KARACHI: Coal mined from Thar fields is going to be used by Power Cement Ltd as part of a trial run, Sindh Engro Coal Mining Company Ltd (SECMC) said on Wednesday.

Speaking to Dawn, SECMC CEO Amir Iqbal said his company previously let Bestway Cement Ltd use the locally mined fuel for cement manufacturing — an experiment that yielded a “positive result”.

The memorandum of understanding will allow Power Cement to burn Thar coal in its kilns to assess the potential of shifting from imported to locally sourced fuel and reduce costs.

JS Global Assistant Vice President Waqas Ghani told Dawn that coal imports, except those from Afghanistan, are currently on hold. The country is in the middle of a dollar shortage, which has brought the imports of the key raw material for cement makers to a halt.

“Cement producers are using mostly Afghan coal. In some cases, they’re sourcing it from either Dara Adamkhel or Dukki, Balochistan,” Mr Ghani said. Thar coal is cheaper than all other types of coal, but its heating value is not that high, he said.

According to Mr Iqbal of SECMC, there’s no excess output from the current mining operations that the company can spare for cement makers regularly.

However, expansion is already underway and the company will have “three to four million tonnes” of additional coal in the fourth phase of its mine development. SECMC is planning to sell that additional output in the fourth phase to cement makers, he said.

Being the only company that’s mining the Thar fields, SECMC extracted 3.8m tonnes of coal annually and sold its entire output to Engro Powergen Thar until recently. It doubled its mining capacity to 7.6m tonnes per year last year, which coincided with the commissioning of the 330-megawatt Thar Energy plant. Another power producer of 330MW, ThalNova Power Ltd, recently started producing electricity, ensuring 100 per cent consumption of the enhanced output of SECMC’s mine in Block 2 of the Thar coalfields.

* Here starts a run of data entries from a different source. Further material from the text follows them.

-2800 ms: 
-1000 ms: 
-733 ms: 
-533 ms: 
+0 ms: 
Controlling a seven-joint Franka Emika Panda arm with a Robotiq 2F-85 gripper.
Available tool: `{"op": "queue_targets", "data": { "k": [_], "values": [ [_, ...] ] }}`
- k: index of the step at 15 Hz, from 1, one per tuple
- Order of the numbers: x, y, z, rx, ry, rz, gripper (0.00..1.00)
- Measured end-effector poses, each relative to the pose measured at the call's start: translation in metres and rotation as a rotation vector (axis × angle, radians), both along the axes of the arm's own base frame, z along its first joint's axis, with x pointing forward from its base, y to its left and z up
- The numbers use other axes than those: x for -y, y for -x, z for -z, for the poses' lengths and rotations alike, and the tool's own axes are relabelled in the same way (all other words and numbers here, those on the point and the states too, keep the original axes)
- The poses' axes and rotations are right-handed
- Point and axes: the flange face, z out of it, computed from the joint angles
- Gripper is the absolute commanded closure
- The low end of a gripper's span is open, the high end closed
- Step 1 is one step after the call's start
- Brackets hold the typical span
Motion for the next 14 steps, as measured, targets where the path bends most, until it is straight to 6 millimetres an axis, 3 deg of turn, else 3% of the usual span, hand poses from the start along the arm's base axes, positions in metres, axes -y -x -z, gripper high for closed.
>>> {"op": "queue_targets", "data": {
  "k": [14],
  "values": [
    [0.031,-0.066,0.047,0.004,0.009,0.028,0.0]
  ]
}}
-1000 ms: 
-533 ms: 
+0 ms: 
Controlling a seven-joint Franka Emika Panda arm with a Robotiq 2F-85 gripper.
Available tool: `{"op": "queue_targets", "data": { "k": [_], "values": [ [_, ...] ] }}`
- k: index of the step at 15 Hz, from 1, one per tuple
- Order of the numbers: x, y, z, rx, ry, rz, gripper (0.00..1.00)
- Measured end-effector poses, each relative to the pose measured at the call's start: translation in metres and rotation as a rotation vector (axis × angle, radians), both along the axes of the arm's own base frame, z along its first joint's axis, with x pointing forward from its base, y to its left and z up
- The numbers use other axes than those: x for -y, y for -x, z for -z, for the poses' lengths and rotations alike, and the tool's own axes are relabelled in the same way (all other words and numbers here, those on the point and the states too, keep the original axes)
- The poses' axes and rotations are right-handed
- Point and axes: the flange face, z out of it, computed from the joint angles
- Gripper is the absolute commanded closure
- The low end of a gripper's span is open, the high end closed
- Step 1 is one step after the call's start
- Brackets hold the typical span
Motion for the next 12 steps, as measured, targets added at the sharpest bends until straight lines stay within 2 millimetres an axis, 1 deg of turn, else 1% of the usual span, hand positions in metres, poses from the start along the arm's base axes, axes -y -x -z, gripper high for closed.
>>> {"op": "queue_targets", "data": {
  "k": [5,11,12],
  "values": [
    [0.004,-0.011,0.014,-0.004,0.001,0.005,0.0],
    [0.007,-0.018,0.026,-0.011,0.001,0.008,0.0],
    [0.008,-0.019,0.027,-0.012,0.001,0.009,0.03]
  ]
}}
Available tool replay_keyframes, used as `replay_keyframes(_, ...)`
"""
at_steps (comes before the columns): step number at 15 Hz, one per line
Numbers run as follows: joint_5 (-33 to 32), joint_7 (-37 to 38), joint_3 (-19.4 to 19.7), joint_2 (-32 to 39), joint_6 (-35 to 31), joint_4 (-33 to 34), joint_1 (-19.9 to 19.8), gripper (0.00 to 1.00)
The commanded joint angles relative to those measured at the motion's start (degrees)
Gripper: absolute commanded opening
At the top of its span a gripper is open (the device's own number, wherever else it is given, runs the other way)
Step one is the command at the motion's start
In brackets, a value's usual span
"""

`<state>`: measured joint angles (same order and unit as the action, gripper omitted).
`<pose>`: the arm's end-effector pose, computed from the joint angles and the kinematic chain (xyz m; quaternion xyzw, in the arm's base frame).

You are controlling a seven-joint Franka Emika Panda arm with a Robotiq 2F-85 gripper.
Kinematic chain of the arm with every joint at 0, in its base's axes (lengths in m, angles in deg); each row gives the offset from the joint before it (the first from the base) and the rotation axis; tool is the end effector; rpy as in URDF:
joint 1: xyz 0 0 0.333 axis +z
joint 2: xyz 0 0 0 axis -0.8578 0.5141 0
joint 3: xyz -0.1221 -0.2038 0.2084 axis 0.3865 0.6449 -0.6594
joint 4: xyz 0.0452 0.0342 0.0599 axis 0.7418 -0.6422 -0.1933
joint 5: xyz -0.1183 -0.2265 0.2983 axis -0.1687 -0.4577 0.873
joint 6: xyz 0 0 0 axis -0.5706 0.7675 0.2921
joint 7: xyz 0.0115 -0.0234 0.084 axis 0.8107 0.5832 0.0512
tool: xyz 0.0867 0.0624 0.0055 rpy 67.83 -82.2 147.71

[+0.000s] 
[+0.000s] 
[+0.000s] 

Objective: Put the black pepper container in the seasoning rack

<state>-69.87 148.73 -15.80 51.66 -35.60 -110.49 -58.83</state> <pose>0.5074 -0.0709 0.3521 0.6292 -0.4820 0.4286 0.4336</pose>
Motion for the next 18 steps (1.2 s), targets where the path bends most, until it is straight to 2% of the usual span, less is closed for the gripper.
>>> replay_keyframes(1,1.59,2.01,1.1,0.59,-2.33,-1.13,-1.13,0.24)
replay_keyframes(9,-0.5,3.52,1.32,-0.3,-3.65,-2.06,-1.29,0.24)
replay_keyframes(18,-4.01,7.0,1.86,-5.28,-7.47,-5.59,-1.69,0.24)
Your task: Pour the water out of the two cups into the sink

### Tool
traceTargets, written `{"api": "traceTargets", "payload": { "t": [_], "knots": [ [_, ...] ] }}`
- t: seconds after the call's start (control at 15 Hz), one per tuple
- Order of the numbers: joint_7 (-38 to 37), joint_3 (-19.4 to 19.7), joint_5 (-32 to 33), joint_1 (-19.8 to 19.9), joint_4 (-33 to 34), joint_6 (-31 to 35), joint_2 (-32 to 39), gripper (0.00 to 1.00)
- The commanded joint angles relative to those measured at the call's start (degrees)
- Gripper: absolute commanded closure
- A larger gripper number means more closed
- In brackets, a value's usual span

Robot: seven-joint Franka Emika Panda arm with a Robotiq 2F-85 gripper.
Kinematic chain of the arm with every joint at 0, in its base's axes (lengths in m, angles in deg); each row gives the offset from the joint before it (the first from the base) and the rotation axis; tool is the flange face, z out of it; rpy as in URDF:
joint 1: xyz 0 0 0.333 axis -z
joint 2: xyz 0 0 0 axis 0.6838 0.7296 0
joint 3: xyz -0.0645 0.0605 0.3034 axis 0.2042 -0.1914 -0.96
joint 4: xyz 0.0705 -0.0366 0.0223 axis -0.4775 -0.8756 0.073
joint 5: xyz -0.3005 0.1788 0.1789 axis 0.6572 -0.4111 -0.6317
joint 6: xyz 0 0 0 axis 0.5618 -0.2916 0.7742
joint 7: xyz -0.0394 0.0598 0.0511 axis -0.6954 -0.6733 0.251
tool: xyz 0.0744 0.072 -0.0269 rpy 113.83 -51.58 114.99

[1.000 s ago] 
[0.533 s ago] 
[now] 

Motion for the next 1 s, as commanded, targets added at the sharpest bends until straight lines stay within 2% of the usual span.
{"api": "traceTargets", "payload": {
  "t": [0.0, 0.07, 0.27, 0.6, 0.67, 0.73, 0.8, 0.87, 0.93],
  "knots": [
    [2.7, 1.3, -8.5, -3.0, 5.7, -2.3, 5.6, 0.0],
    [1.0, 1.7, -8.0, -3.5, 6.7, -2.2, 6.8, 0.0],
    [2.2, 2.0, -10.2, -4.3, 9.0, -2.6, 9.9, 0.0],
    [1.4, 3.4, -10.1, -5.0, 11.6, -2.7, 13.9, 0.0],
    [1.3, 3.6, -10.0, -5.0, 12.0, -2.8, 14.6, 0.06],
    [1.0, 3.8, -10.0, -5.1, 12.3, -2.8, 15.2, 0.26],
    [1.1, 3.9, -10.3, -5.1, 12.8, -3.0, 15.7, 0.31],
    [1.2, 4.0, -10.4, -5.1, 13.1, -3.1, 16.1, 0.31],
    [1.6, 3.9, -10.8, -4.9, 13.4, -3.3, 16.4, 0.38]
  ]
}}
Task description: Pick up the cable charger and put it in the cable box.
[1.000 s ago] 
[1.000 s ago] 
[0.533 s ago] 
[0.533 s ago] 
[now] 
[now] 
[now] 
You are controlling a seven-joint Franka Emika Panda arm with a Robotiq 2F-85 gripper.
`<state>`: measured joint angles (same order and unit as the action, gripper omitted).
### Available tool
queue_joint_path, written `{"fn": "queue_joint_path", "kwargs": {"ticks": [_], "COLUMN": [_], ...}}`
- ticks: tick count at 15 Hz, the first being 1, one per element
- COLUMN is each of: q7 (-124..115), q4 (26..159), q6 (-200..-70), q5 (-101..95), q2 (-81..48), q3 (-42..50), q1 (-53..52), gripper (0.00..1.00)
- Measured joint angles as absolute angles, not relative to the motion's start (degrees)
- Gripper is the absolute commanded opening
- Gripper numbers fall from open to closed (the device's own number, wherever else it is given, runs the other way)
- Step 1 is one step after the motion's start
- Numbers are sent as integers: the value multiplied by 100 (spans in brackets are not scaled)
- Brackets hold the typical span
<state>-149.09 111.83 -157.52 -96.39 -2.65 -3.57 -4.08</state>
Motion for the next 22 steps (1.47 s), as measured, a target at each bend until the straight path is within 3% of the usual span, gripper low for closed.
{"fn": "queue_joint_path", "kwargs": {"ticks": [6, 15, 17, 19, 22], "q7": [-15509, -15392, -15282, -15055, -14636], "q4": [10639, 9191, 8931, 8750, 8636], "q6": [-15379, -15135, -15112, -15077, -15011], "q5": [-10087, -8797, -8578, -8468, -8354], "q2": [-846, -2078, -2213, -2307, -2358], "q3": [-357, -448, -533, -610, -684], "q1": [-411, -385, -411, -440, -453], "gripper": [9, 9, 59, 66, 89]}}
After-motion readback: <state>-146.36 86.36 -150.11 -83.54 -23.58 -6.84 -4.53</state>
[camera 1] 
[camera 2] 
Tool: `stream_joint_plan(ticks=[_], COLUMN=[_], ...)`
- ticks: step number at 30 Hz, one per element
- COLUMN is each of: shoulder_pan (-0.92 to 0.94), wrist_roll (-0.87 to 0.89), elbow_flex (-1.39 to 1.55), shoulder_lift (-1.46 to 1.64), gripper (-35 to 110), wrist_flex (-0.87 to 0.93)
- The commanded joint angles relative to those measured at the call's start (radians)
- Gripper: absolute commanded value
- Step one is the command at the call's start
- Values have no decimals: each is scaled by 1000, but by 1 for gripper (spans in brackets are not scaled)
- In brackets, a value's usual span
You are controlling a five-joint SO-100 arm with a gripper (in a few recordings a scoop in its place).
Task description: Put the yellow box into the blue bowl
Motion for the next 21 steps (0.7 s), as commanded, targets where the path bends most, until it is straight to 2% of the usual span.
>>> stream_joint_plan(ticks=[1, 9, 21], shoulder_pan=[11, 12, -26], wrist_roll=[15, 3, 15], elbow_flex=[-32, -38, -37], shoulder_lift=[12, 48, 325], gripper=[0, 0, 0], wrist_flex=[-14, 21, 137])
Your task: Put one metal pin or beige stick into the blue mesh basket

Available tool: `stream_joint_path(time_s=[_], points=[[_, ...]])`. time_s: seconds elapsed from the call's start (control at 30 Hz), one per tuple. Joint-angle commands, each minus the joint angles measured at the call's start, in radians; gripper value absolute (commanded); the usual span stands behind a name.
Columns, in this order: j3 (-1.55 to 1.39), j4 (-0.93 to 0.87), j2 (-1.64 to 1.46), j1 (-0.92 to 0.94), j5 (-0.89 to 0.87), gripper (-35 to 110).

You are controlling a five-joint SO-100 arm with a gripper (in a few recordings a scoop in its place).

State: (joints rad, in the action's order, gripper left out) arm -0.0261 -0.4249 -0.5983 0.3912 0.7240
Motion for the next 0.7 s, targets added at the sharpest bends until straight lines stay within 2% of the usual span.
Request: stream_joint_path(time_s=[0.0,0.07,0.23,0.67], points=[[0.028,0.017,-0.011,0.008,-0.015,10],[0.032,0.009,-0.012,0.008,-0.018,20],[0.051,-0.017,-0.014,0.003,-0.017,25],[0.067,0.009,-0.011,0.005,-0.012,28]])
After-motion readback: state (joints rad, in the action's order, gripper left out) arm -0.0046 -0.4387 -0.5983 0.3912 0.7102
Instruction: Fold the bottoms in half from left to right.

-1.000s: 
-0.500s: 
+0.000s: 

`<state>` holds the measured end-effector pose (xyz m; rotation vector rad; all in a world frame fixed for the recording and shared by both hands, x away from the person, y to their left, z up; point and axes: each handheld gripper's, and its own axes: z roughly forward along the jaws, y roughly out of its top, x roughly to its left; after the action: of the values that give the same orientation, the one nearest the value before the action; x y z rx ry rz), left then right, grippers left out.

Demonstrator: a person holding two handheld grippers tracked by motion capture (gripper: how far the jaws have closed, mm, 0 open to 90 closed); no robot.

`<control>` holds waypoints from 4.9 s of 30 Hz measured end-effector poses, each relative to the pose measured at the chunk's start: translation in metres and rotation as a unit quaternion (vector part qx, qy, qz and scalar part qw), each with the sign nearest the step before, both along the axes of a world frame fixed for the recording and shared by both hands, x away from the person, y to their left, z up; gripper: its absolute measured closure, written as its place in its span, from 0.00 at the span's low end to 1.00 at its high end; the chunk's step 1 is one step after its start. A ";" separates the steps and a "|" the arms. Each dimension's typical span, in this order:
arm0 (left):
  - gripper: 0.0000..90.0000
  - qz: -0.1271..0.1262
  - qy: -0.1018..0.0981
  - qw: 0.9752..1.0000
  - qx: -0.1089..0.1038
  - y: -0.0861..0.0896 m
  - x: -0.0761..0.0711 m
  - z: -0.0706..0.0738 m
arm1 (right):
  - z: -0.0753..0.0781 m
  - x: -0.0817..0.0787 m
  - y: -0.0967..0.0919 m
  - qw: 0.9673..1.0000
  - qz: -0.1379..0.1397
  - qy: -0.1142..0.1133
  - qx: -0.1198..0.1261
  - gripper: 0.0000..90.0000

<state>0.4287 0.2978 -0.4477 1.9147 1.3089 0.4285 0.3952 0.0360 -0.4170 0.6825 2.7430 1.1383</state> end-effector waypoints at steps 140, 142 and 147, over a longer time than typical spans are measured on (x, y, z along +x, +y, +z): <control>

With the mining block’s third-phase expansion by June 2023, SECMC’s output will increase to 12.2m tonnes a year. The increased mining will supply fuel to the 660MW power plant that Lucky Electric Power Company has just commissioned at Port Qasim.

International coal prices peaked in the recent commodities super-cycle. But Thar coal is available to local power plants at a significant discount because its price isn’t pegged to the global market.

Based on the pricing structure in place for Thar coal, SECMC earns an internal rate of return or IRR of 20pc above the project cost.

The price of indigenous coal is around $42 per tonne in the ongoing second phase versus the international rate of around $166. The rate of Thar coal will further drop to $27 per tonne when the third phase is completed.

But the SECMC CEO said the company would like to sell its output to cement makers in the fourth phase of development at the “market-based, competitive rate”.

“We’re a regulated industry. It’s too early to say what rate we’ll offer to cement makers. But we’d like the coal price for non-IPPs to be competitive,” he said while referring to independent power producers that have been so far the sole buyers of Thar coal.

The company’s statement said 5m tonnes of coal a year will be required for blending up to 20pc of Thar coal in the cement industry.